(Work order)
Across all the entries, how many lines hold "push"? Answer with that number and nothing else.

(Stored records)

*** Block opens ***

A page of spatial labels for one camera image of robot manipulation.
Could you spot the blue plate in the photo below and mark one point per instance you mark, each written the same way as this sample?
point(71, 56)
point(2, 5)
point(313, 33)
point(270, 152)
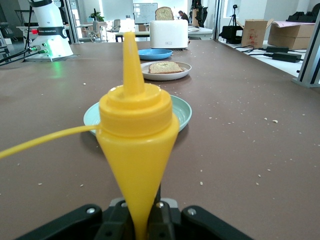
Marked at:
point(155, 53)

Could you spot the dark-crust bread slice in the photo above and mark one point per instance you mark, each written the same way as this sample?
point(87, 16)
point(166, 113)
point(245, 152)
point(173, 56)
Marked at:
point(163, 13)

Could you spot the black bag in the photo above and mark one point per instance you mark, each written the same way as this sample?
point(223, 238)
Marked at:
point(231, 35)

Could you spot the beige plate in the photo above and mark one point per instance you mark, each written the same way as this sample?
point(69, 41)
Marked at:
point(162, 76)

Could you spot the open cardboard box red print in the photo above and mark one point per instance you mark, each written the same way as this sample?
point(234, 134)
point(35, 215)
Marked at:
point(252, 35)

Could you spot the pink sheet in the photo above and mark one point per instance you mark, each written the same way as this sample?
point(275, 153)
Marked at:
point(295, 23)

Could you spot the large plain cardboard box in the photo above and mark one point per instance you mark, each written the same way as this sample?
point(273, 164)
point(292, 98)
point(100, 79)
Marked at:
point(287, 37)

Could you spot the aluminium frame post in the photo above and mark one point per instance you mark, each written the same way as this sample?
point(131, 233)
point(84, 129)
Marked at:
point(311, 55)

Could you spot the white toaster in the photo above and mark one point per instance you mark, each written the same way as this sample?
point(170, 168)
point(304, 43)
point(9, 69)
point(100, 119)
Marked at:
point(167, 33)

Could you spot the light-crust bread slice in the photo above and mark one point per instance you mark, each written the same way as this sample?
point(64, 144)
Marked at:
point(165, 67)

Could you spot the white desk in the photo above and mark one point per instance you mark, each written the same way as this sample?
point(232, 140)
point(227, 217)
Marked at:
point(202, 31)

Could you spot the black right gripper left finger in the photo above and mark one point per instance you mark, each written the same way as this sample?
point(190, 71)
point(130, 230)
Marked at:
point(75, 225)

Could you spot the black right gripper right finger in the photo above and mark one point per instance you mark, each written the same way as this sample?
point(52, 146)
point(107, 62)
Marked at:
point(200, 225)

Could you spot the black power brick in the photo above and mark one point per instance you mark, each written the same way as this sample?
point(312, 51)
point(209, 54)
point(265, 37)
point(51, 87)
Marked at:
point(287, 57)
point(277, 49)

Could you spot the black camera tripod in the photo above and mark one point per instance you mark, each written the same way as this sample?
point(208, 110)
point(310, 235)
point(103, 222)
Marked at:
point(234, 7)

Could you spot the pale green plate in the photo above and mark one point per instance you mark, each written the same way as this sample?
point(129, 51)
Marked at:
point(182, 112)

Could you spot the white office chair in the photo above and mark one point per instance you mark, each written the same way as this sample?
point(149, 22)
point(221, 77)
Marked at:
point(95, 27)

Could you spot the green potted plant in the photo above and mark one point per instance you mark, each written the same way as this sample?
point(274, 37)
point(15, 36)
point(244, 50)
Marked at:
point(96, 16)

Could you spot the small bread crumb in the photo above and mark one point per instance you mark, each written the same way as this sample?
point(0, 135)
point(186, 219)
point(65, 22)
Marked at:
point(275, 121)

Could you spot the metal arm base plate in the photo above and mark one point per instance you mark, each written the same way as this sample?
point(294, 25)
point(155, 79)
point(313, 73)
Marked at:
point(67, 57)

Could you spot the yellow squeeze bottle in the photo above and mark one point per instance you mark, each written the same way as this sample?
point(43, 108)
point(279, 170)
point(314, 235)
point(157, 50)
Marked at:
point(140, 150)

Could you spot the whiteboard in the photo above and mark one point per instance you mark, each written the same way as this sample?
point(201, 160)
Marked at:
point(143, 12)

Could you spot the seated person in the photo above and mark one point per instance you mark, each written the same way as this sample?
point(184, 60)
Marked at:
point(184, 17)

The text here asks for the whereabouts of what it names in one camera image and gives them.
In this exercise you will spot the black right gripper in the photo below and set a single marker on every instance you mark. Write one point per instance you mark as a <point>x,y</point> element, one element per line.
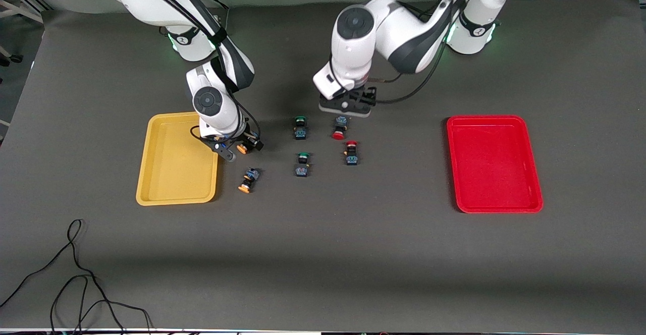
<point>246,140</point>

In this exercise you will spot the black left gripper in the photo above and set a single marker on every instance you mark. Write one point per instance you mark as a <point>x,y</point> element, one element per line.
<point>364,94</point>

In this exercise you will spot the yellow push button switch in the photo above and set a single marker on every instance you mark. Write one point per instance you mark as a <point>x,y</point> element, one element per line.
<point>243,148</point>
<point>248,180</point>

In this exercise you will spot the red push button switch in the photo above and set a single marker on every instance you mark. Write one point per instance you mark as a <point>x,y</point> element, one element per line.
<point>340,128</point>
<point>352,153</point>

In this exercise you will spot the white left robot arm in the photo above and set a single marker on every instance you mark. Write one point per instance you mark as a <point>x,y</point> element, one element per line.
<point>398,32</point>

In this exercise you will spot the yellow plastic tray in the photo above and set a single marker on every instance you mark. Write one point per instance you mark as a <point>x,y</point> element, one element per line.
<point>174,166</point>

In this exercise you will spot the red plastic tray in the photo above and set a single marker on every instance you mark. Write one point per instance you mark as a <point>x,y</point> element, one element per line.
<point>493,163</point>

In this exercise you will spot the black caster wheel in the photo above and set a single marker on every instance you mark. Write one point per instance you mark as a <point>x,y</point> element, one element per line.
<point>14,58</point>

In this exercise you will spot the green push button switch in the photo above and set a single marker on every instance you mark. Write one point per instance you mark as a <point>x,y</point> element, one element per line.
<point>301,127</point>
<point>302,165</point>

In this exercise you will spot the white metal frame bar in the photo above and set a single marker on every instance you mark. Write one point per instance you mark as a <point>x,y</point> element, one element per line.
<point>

*** Block closes ***

(Problem solution)
3